[[ Records provided open ]]
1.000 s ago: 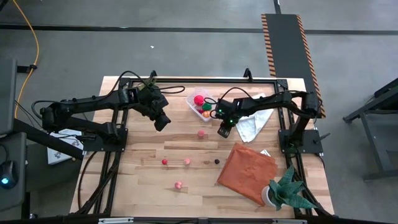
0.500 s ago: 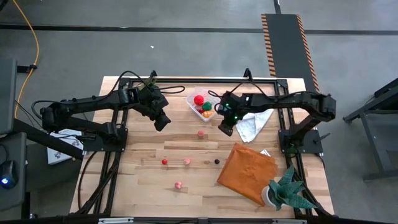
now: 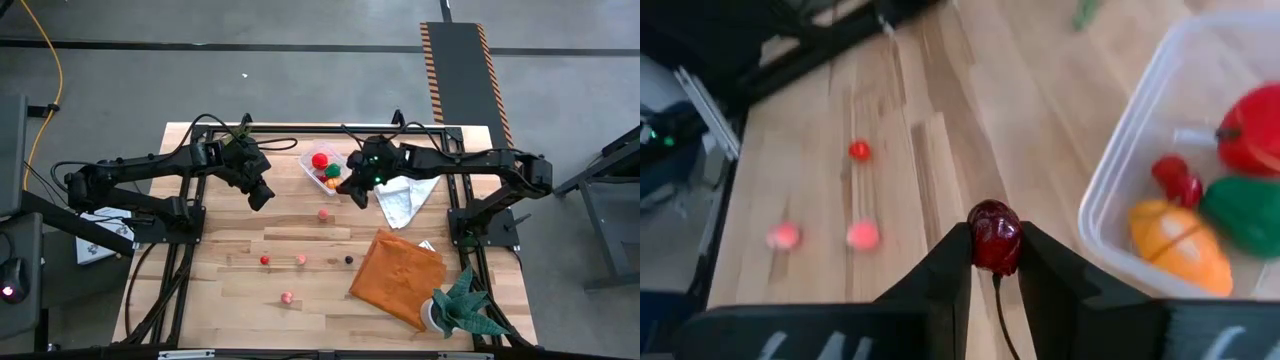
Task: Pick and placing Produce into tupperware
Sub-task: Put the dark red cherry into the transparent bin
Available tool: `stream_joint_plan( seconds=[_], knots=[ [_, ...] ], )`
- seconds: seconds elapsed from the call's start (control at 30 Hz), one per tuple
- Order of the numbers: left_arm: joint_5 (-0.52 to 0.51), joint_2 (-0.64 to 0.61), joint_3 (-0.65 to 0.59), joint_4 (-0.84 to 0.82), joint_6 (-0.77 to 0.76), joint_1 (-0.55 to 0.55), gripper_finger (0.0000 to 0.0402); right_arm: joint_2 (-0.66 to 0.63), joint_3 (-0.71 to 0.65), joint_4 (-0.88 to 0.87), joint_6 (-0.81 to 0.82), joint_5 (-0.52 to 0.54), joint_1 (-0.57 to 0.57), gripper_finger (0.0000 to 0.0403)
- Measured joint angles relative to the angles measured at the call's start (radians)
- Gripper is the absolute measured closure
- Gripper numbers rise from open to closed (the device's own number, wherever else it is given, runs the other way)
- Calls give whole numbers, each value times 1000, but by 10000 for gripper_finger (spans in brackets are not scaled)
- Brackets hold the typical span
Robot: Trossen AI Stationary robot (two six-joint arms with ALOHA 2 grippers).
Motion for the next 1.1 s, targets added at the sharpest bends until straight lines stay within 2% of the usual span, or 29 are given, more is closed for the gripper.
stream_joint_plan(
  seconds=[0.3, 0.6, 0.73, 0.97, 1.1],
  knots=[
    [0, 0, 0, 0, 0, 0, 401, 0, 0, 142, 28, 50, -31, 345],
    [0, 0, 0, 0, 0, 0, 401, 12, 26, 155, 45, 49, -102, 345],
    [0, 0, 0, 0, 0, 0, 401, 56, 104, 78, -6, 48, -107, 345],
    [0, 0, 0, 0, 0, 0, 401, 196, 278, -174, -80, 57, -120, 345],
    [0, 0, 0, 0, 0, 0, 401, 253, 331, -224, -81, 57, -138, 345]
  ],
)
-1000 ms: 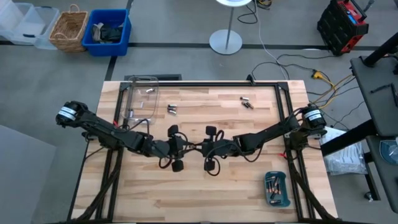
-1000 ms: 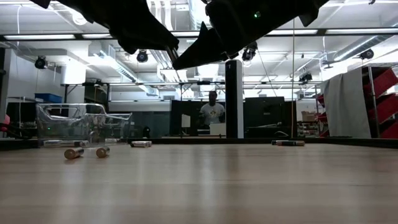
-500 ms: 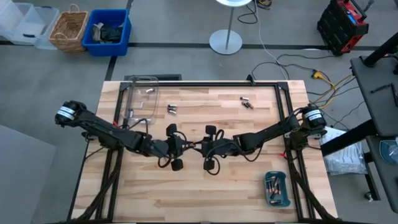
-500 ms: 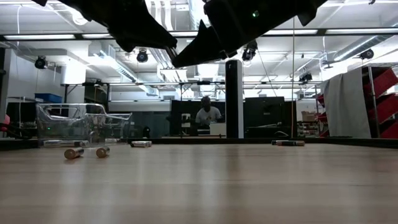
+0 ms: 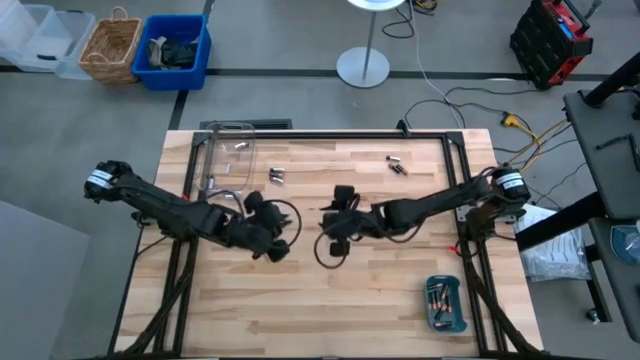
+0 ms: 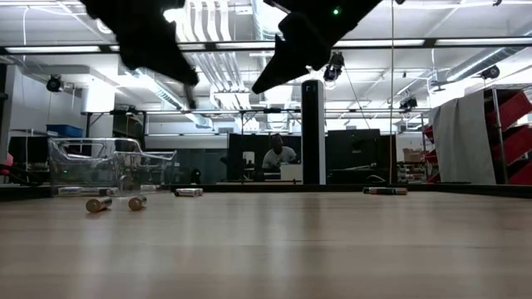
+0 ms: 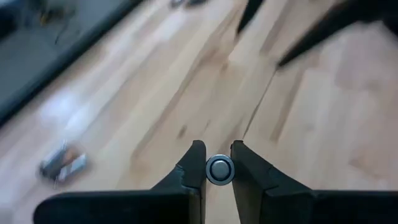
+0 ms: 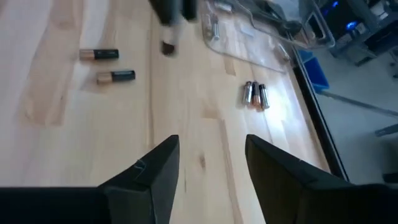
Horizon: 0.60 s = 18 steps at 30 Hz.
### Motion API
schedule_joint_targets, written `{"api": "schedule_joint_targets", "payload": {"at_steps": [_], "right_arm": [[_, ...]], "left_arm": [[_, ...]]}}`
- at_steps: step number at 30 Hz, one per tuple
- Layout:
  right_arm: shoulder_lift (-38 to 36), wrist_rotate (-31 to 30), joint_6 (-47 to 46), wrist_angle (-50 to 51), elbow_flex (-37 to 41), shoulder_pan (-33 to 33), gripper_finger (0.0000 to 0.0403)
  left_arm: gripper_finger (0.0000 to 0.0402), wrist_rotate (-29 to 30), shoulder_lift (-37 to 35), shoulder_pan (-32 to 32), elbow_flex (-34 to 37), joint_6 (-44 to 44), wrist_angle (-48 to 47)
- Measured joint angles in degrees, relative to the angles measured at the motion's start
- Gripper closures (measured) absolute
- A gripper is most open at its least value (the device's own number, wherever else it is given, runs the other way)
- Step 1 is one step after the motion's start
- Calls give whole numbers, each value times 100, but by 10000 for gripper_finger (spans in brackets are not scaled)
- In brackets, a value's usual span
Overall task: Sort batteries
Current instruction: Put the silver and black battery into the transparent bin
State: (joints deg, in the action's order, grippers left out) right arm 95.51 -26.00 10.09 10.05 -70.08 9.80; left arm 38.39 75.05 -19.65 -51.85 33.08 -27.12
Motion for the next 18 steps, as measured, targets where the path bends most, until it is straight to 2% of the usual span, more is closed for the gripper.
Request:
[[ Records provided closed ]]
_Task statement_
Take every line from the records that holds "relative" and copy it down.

_Task solution_
- Measured joint angles relative to the angles measured at the call's start (radians)
- Measured joint angles in degrees, relative to the angles measured at the motion's start

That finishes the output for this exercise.